Le simple fait de ne pas avoir d'activité sur le territoire américain n'est pas suffisant pour protéger les industriels d'une contrefaçon d'un brevet américain. En particulier, les offres en vente, les importations, les actes incitant à une contrefaçon directe sur le sol américain, et les assemblages de composants venant des États-Unis peuvent, dans certaines circonstances, créer une responsabilité pour la contrefaçon de brevet américain. Dans notre monde interconnecté et globalisé, les acteurs commerciaux doivent donc être prudents sur ces points.

Footnotes

1. NTP, Inc. v. Research in Motion, Ltd [418 F.3d 1282 (Fed. Cir. 2005)], US Court of Appeals, Federal Circuit, 2 August 2005.

2. Transocean Offshore Deepwater Drilling, Inc.v. Maersk Construction USA, Inc, [No. 2009-1556], US Court of Appeals, Federal Circuit, 18 August 2010.

3. Wesley Jessen Corp. v. Bausch & Lomb, Inc., [256 F. Supp. 2d 228 (D. Del. 2003)], US District Court for the District of Delaware, 3 April 2003.

4. Syngenta Crop Protection, LLC v. Willowood, LLC, [No. 18-1614 (Fed. Cir. 2019)], US Court of Appeals, Federal Circuit, 18 December 2019.

5. Global-Tech Appliances, Inc. v. SEB S.A., [563 U.S. 754 (2011)], U.S. Supreme Court, 23 February 2011.

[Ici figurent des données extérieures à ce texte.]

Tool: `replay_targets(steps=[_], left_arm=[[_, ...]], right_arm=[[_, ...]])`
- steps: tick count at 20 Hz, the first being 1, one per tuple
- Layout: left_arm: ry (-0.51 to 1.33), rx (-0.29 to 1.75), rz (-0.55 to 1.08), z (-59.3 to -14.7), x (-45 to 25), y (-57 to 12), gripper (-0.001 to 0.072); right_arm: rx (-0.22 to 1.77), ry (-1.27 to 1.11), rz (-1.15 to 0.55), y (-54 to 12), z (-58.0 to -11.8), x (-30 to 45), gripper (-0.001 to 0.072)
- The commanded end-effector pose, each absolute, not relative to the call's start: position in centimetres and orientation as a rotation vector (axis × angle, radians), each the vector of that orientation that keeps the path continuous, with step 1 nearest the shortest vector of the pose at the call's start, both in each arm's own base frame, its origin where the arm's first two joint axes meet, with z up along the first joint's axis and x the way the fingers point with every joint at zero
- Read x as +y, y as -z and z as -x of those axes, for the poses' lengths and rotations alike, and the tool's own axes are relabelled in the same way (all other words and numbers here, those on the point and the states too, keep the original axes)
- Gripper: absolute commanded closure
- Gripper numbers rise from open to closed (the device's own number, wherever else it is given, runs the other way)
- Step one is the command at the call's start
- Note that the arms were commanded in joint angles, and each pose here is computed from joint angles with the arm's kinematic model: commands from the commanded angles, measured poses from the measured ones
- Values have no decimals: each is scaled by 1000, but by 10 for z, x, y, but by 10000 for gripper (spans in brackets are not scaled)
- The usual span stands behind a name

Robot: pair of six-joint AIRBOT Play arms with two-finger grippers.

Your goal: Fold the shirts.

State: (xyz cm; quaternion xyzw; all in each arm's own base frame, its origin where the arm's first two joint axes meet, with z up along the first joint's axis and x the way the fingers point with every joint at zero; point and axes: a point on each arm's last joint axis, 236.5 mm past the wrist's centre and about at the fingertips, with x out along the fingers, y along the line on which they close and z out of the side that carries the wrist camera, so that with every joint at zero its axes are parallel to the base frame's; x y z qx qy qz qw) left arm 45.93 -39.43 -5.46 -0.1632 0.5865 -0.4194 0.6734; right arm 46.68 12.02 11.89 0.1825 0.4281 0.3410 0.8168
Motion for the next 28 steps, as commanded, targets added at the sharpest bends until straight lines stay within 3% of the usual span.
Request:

6. Cette présomption incite les juges américains interprétant les articles du Titre 35 à considérer que, sauf indication claire d'une volonté du Congrès de réglementer la conduite à l'étranger, ces articles ne s'appliquent pas.

7. Life Technologies Corp. et al. v. Promega, [580 US_2017], U. S. Court of Appeals for the Federal Circuit, 22 February 2017.

8. WesternGeco LLC v. ION Geophysical Corp, [585 U.S._(2018)], U.S. Court of Appeals for the Federal Circuit, 22 June 2018.

9. Voir, par exemple, les décisions Power Integrations Inc. v. Fairchild Semicondutor, [C.A. No. 08-309-LPS (D. Del. Jul. 22, 2019)], U.S. District Court of Delaware, 10 April 2018, Wilmington, Delaware ; ou W. H. Wall Family v. CeloNova Biosciences, [CIVIL NO. 1:18-CV-303-LY (W.D. Tex. Apr. 2, 2020)], U.S. District Court for the Western District of Texas, 2 April 2020 et ABS Glob. V. Inguran, U.S. District Court for the Western District of Wisconsin, 12 May 2020.